Lithium is effective as a medication. How often is it prescribed?

This week, there are three selections, and we open with a small paper with a big finding.

In the first selection, Dr. Scott B. Patten and Jeanne V. A. Williams (both of the University of Calgary) draw on national survey data to consider lithium prescribing in Canada. “The frequency of lithium use is surprisingly low,” they find.

lithium-on-the-periodic-tableLithium: on the Periodic Table, but not in the drug cabinet

In the second selection, we look at a Nature Medicine article that contemplates social media and medical research. Writer Nicole Wetsman quotes Dr. Esther Choo, an emergency physician who is prominent on Twitter: “It’s incredible medical education.”

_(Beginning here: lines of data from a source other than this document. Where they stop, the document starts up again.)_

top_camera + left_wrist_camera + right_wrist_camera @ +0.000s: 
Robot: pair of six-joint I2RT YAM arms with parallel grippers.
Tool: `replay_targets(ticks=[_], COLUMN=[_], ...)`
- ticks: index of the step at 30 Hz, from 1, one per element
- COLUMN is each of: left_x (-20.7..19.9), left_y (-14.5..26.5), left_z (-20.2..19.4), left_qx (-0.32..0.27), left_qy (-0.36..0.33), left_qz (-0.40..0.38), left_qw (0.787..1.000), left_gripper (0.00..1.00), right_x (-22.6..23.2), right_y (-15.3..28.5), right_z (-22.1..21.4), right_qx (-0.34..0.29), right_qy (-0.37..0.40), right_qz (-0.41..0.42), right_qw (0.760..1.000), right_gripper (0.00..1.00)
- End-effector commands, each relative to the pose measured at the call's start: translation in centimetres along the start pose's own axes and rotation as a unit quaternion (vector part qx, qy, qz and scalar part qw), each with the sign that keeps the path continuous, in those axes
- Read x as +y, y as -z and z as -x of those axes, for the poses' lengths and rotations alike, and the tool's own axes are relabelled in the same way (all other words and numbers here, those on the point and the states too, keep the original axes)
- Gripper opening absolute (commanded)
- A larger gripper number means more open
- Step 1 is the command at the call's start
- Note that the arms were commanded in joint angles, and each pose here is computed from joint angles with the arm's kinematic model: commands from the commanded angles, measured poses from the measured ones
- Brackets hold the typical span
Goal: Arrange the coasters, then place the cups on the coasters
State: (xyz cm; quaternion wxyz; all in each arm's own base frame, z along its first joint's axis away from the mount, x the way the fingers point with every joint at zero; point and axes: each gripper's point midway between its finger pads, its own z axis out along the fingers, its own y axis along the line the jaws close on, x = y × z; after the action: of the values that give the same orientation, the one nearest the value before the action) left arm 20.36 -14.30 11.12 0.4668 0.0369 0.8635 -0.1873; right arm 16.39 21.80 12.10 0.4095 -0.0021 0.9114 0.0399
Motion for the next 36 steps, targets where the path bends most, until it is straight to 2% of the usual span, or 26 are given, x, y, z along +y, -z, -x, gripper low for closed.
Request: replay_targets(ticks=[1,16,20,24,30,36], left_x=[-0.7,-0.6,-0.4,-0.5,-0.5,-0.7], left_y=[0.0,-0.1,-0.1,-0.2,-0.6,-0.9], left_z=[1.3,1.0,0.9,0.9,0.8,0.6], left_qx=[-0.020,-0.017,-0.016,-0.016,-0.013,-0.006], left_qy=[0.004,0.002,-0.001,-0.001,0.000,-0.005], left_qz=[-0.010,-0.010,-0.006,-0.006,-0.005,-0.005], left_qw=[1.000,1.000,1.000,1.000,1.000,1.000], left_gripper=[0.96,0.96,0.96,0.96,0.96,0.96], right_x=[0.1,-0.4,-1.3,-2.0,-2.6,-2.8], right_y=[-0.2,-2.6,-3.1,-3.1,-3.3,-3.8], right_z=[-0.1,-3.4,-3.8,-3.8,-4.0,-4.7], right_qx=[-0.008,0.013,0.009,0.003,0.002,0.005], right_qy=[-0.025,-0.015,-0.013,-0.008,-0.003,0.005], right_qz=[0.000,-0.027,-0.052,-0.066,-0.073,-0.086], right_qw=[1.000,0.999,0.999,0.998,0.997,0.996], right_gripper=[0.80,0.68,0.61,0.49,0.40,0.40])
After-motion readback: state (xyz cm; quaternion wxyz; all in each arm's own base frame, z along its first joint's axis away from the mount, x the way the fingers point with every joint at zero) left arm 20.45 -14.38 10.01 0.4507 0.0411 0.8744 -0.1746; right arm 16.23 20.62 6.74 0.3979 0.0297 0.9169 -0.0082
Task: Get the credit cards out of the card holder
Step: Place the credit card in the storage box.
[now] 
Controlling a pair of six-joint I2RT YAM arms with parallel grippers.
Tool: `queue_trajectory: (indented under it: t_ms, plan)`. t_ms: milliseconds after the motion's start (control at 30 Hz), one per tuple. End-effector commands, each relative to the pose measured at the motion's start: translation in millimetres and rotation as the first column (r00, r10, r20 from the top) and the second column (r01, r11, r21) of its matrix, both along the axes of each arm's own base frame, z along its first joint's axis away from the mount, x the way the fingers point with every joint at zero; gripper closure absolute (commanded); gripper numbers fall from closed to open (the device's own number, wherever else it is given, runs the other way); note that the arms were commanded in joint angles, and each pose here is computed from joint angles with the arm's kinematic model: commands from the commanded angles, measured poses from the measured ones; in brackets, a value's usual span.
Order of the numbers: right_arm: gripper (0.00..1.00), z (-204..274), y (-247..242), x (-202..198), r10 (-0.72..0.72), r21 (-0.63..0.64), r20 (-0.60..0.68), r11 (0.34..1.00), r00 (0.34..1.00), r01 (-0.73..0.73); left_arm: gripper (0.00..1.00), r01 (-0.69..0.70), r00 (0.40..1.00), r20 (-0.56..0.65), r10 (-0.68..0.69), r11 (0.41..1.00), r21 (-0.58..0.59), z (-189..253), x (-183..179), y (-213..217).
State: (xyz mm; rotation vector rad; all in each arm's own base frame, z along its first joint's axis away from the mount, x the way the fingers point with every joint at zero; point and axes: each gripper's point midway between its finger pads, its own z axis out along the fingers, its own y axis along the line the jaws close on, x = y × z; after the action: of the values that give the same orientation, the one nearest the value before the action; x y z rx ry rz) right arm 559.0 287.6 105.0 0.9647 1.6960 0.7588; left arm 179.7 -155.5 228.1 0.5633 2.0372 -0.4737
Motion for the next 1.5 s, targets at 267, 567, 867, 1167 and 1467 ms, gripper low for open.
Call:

Finally, for the third selection, we tip our hats to the holiday season, and consider a not-so-new BMJ paper on holiday chocolates. Published as part of a past Christmas issue – the popular, annual tradition that takes a light-hearted approach to inquiry – Bedford Hospital’s Parag R. Gajendragadkar and his co-authors ask a not-so-weighty question: how long do holiday chocolates last on hospital wards?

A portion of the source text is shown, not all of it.